__WHAT IS EXPECTED__. Here are the records. Print them all exactly.

__RECORDS__.
------------------------------------------------

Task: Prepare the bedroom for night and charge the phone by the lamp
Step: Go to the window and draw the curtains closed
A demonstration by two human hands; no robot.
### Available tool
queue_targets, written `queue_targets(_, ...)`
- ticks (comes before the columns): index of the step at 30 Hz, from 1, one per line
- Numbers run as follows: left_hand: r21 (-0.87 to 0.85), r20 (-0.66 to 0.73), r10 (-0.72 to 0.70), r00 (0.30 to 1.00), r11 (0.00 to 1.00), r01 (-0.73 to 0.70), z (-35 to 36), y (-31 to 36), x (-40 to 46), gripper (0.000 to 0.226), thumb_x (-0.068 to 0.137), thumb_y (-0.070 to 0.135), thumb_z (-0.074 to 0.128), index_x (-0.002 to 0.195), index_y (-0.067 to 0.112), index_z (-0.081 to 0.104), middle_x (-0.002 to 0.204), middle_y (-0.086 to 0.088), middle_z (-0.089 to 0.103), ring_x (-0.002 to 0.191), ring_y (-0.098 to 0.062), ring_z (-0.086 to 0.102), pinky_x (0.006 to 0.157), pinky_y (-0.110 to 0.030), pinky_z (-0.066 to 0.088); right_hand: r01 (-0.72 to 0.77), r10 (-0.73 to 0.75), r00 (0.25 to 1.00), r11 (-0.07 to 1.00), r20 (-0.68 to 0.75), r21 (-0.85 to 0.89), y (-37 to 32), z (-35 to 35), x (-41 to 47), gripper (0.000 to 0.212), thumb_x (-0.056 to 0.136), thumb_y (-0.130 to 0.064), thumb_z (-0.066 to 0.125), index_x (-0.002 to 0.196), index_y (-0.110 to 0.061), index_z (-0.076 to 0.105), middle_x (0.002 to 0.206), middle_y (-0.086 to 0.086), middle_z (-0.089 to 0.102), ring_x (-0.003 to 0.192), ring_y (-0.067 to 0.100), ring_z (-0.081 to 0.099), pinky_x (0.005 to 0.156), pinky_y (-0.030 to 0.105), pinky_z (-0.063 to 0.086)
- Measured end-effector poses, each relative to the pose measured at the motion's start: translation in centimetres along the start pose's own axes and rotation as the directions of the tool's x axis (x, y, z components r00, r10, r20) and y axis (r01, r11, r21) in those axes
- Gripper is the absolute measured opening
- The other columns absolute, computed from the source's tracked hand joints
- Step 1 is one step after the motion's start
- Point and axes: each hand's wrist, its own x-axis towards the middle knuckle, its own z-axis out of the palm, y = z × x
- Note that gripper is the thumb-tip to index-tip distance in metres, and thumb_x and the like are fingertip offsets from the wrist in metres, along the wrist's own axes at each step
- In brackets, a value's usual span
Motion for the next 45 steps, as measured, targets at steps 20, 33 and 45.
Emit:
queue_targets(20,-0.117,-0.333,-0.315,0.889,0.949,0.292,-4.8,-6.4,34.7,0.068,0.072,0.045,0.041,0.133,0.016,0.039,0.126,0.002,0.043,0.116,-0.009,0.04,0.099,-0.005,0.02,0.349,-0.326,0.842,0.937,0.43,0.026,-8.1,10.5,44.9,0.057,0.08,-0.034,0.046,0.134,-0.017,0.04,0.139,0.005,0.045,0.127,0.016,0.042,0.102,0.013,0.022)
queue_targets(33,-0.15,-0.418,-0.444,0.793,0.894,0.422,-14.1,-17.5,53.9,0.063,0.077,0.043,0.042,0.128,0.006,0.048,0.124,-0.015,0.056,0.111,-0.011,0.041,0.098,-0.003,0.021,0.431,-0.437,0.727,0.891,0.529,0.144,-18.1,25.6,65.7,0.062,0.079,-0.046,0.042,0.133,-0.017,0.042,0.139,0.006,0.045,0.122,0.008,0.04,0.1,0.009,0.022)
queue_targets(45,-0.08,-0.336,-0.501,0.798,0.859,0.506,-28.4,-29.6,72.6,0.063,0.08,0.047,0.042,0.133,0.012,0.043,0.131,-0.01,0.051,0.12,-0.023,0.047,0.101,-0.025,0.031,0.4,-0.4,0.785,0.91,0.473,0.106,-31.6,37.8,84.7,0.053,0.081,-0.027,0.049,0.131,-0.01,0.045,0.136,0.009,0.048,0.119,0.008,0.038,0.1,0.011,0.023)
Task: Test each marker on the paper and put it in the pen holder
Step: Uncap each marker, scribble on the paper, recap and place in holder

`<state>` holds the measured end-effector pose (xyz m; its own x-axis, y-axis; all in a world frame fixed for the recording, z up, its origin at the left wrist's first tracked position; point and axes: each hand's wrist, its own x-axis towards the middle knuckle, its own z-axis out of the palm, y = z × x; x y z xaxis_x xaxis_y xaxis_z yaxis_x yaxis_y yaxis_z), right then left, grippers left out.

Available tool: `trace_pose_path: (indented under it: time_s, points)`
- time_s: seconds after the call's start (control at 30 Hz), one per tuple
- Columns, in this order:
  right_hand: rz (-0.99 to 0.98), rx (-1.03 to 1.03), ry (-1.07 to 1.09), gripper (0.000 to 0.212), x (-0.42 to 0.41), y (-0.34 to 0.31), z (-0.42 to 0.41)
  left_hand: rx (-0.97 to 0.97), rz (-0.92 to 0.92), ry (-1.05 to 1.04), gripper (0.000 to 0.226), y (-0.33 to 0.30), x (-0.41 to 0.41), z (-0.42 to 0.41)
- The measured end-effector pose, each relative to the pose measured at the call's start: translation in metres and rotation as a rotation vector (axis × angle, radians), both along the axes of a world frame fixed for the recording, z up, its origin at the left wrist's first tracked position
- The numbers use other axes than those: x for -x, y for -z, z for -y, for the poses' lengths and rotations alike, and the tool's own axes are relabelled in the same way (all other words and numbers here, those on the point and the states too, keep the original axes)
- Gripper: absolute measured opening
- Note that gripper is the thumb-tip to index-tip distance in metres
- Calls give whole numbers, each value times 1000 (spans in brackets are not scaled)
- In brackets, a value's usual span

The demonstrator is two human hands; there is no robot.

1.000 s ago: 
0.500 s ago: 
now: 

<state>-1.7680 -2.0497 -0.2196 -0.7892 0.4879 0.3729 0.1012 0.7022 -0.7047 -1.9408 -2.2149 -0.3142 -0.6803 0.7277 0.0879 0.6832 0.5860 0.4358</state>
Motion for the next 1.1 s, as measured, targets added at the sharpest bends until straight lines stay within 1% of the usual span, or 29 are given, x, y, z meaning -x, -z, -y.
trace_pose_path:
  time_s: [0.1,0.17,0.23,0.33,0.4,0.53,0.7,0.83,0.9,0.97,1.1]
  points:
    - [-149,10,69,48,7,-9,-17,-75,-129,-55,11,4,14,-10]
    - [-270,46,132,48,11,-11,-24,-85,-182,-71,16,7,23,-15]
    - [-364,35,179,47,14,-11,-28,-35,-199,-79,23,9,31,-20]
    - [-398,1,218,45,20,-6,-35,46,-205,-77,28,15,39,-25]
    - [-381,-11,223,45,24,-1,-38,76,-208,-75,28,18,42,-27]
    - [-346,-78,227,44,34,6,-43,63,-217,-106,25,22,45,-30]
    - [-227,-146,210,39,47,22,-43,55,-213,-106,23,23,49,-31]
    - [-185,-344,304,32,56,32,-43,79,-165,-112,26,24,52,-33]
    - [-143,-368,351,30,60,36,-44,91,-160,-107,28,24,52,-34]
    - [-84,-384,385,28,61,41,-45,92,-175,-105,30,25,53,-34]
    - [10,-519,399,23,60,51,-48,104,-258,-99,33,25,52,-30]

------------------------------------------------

__RESULT FOR THIS EXERCISE__.
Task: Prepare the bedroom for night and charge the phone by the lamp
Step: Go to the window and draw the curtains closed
A demonstration by two human hands; no robot.
### Available tool
queue_targets, written `queue_targets(_, ...)`
- ticks (comes before the columns): index of the step at 30 Hz, from 1, one per line
- Numbers run as follows: left_hand: r21 (-0.87 to 0.85), r20 (-0.66 to 0.73), r10 (-0.72 to 0.70), r00 (0.30 to 1.00), r11 (0.00 to 1.00), r01 (-0.73 to 0.70), z (-35 to 36), y (-31 to 36), x (-40 to 46), gripper (0.000 to 0.226), thumb_x (-0.068 to 0.137), thumb_y (-0.070 to 0.135), thumb_z (-0.074 to 0.128), index_x (-0.002 to 0.195), index_y (-0.067 to 0.112), index_z (-0.081 to 0.104), middle_x (-0.002 to 0.204), middle_y (-0.086 to 0.088), middle_z (-0.089 to 0.103), ring_x (-0.002 to 0.191), ring_y (-0.098 to 0.062), ring_z (-0.086 to 0.102), pinky_x (0.006 to 0.157), pinky_y (-0.110 to 0.030), pinky_z (-0.066 to 0.088); right_hand: r01 (-0.72 to 0.77), r10 (-0.73 to 0.75), r00 (0.25 to 1.00), r11 (-0.07 to 1.00), r20 (-0.68 to 0.75), r21 (-0.85 to 0.89), y (-37 to 32), z (-35 to 35), x (-41 to 47), gripper (0.000 to 0.212), thumb_x (-0.056 to 0.136), thumb_y (-0.130 to 0.064), thumb_z (-0.066 to 0.125), index_x (-0.002 to 0.196), index_y (-0.110 to 0.061), index_z (-0.076 to 0.105), middle_x (0.002 to 0.206), middle_y (-0.086 to 0.086), middle_z (-0.089 to 0.102), ring_x (-0.003 to 0.192), ring_y (-0.067 to 0.100), ring_z (-0.081 to 0.099), pinky_x (0.005 to 0.156), pinky_y (-0.030 to 0.105), pinky_z (-0.063 to 0.086)
- Measured end-effector poses, each relative to the pose measured at the motion's start: translation in centimetres along the start pose's own axes and rotation as the directions of the tool's x axis (x, y, z components r00, r10, r20) and y axis (r01, r11, r21) in those axes
- Gripper is the absolute measured opening
- The other columns absolute, computed from the source's tracked hand joints
- Step 1 is one step after the motion's start
- Point and axes: each hand's wrist, its own x-axis towards the middle knuckle, its own z-axis out of the palm, y = z × x
- Note that gripper is the thumb-tip to index-tip distance in metres, and thumb_x and the like are fingertip offsets from the wrist in metres, along the wrist's own axes at each step
- In brackets, a value's usual span
Motion for the next 45 steps, as measured, targets at steps 20, 33 and 45.
Emit:
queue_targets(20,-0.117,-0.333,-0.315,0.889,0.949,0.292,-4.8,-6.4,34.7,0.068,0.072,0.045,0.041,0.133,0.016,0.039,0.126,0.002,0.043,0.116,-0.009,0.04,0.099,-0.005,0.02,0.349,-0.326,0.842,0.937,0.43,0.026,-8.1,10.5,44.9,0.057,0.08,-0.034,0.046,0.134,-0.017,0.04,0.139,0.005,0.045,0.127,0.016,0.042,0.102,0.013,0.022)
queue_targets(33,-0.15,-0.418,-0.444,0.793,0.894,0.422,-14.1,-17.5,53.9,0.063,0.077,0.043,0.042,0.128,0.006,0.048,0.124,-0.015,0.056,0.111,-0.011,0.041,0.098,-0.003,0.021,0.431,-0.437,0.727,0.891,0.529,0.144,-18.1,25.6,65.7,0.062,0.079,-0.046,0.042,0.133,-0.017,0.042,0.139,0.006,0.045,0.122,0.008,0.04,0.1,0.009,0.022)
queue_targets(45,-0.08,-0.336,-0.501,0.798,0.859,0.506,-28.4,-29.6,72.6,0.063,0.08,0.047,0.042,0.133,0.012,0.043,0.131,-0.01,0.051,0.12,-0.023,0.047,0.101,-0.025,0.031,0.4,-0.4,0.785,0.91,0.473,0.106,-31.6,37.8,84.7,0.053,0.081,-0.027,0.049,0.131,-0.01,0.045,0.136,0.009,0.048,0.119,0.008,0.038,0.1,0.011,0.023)
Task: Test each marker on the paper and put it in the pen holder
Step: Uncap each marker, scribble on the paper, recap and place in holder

`<state>` holds the measured end-effector pose (xyz m; its own x-axis, y-axis; all in a world frame fixed for the recording, z up, its origin at the left wrist's first tracked position; point and axes: each hand's wrist, its own x-axis towards the middle knuckle, its own z-axis out of the palm, y = z × x; x y z xaxis_x xaxis_y xaxis_z yaxis_x yaxis_y yaxis_z), right then left, grippers left out.

Available tool: `trace_pose_path: (indented under it: time_s, points)`
- time_s: seconds after the call's start (control at 30 Hz), one per tuple
- Columns, in this order:
  right_hand: rz (-0.99 to 0.98), rx (-1.03 to 1.03), ry (-1.07 to 1.09), gripper (0.000 to 0.212), x (-0.42 to 0.41), y (-0.34 to 0.31), z (-0.42 to 0.41)
  left_hand: rx (-0.97 to 0.97), rz (-0.92 to 0.92), ry (-1.05 to 1.04), gripper (0.000 to 0.226), y (-0.33 to 0.30), x (-0.41 to 0.41), z (-0.42 to 0.41)
- The measured end-effector pose, each relative to the pose measured at the call's start: translation in metres and rotation as a rotation vector (axis × angle, radians), both along the axes of a world frame fixed for the recording, z up, its origin at the left wrist's first tracked position
- The numbers use other axes than those: x for -x, y for -z, z for -y, for the poses' lengths and rotations alike, and the tool's own axes are relabelled in the same way (all other words and numbers here, those on the point and the states too, keep the original axes)
- Gripper: absolute measured opening
- Note that gripper is the thumb-tip to index-tip distance in metres
- Calls give whole numbers, each value times 1000 (spans in brackets are not scaled)
- In brackets, a value's usual span

The demonstrator is two human hands; there is no robot.

1.000 s ago: 
0.500 s ago: 
now: 

<state>-1.7680 -2.0497 -0.2196 -0.7892 0.4879 0.3729 0.1012 0.7022 -0.7047 -1.9408 -2.2149 -0.3142 -0.6803 0.7277 0.0879 0.6832 0.5860 0.4358</state>
Motion for the next 1.1 s, as measured, targets added at the sharpest bends until straight lines stay within 1% of the usual span, or 29 are given, x, y, z meaning -x, -z, -y.
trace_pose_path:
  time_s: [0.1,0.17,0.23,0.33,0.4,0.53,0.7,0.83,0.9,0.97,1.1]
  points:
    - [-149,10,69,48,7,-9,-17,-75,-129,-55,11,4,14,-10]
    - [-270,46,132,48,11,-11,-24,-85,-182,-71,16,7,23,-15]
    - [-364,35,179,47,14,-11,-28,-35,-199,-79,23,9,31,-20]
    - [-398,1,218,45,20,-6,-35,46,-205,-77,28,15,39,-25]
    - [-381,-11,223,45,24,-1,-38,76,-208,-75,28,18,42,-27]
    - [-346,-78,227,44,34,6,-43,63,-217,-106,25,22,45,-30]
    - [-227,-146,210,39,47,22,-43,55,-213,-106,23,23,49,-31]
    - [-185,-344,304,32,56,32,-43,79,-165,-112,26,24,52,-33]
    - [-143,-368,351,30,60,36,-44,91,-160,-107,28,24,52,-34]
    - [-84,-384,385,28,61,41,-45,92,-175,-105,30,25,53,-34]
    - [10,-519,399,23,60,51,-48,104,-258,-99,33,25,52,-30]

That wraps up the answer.